Task brief> Everything from the line with "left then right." to the line with "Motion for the" in the listing below, both lines included, needs to be copied exactly, apart from the pictures.

Raw data>
▬▬▬▬▬▬▬▬▬▬

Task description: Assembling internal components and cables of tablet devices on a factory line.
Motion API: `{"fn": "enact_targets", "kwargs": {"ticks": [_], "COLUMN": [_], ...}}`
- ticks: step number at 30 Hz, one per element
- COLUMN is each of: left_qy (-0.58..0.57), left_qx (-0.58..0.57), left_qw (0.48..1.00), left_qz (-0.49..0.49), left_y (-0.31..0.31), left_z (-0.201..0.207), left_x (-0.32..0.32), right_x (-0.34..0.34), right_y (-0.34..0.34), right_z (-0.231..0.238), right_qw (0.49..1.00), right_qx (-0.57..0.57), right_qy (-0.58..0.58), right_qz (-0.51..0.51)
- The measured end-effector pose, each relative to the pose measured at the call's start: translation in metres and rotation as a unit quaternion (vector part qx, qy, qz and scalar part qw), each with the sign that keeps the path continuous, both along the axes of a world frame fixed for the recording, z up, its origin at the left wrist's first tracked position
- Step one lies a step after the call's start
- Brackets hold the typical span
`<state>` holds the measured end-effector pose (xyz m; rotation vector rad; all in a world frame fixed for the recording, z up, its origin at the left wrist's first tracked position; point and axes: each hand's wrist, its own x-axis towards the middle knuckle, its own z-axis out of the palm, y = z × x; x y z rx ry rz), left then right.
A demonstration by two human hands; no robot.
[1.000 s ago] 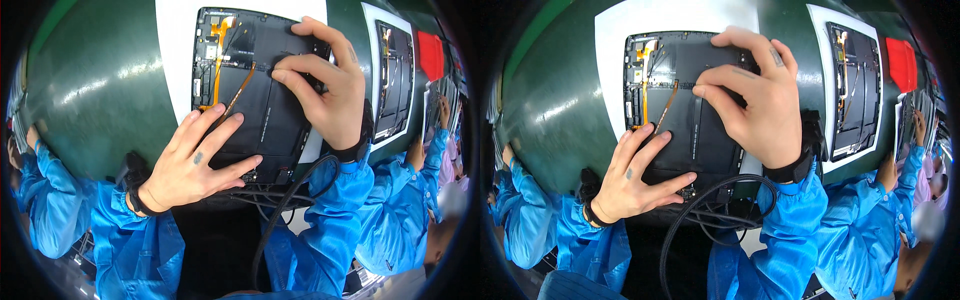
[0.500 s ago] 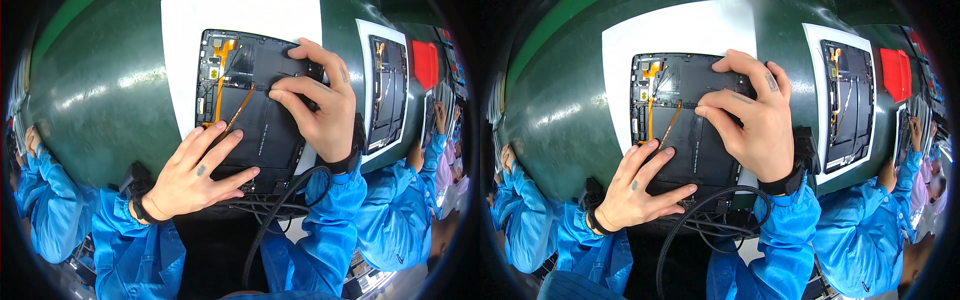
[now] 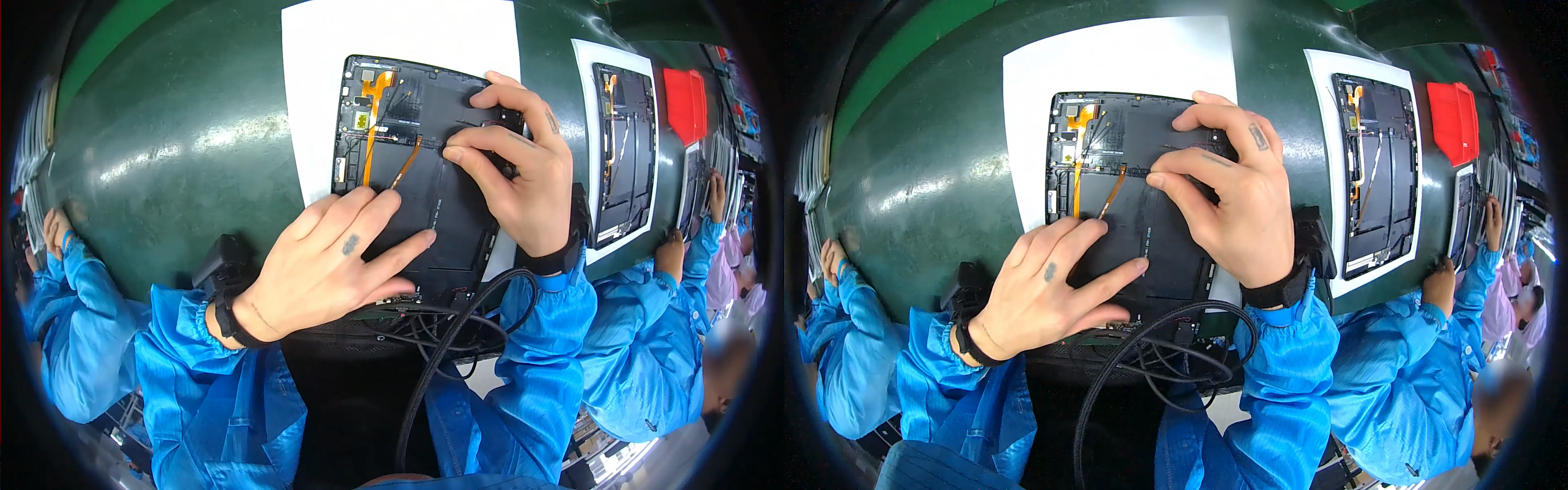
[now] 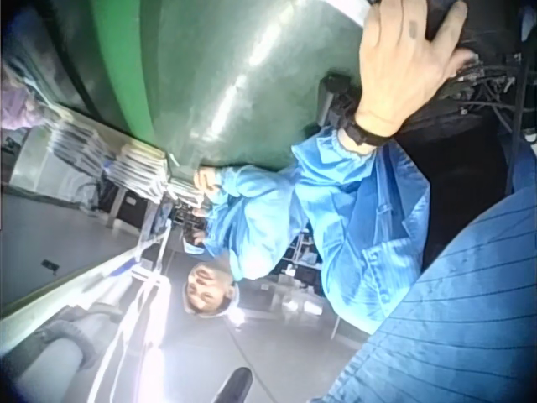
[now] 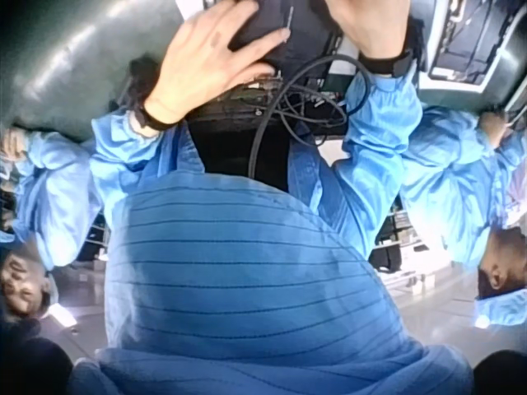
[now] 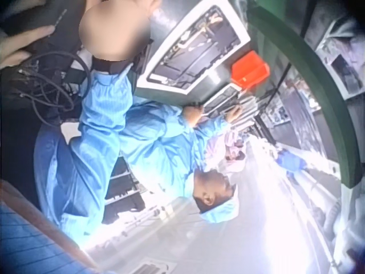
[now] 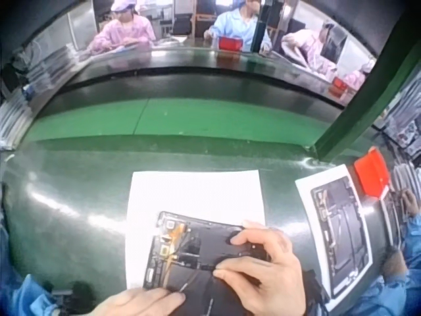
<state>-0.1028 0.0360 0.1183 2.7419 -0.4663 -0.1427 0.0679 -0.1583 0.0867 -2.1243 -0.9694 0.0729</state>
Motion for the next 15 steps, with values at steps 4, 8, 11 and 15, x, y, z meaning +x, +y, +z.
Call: {"fn": "enact_targets", "kwargs": {"ticks": [4,8,11,15], "left_qy": [-0.022,-0.034,-0.039,-0.06], "left_qx": [0.006,0.041,0.054,0.033], "left_qw": [0.999,0.997,0.996,0.996], "left_qz": [0.028,0.048,0.053,0.06], "left_y": [0.0,-0.004,-0.004,0.001], "left_z": [0.004,0.006,0.005,0.009], "left_x": [0.015,0.028,0.035,0.041], "right_x": [-0.002,-0.004,-0.003,0.003], "right_y": [0.001,0.0,0.003,0.007], "right_z": [0.003,0.005,0.003,0.007], "right_qw": [1.0,1.0,1.0,0.999], "right_qx": [0.008,0.013,0.02,0.04], "right_qy": [-0.002,-0.002,0.0,0.029], "right_qz": [0.009,0.009,0.003,-0.018]}}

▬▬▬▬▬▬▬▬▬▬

Result>
`<state>` holds the measured end-effector pose (xyz m; rotation vector rad; all in a world frame fixed for the recording, z up, its origin at the left wrist's first tracked position; point and axes: each hand's wrist, its own x-axis towards the middle knuckle, its own z-axis out of the palm, y = z × x; x y z rx ry rz), left then right.
A demonstration by two human hands; no robot.
[1.000 s ago] 
[0.500 s ago] 
[now] 
[now] 
[now] 
[now] 
[now] 
<state>-0.1028 0.0360 0.1183 2.7419 -0.4663 -0.1427 0.0679 -0.1583 0.0867 -2.1243 -0.9694 0.0729</state>
Motion for the next 15 steps, with values at steps 4, 8, 11 and 15, x, y, z meaning +x, +y, +z.

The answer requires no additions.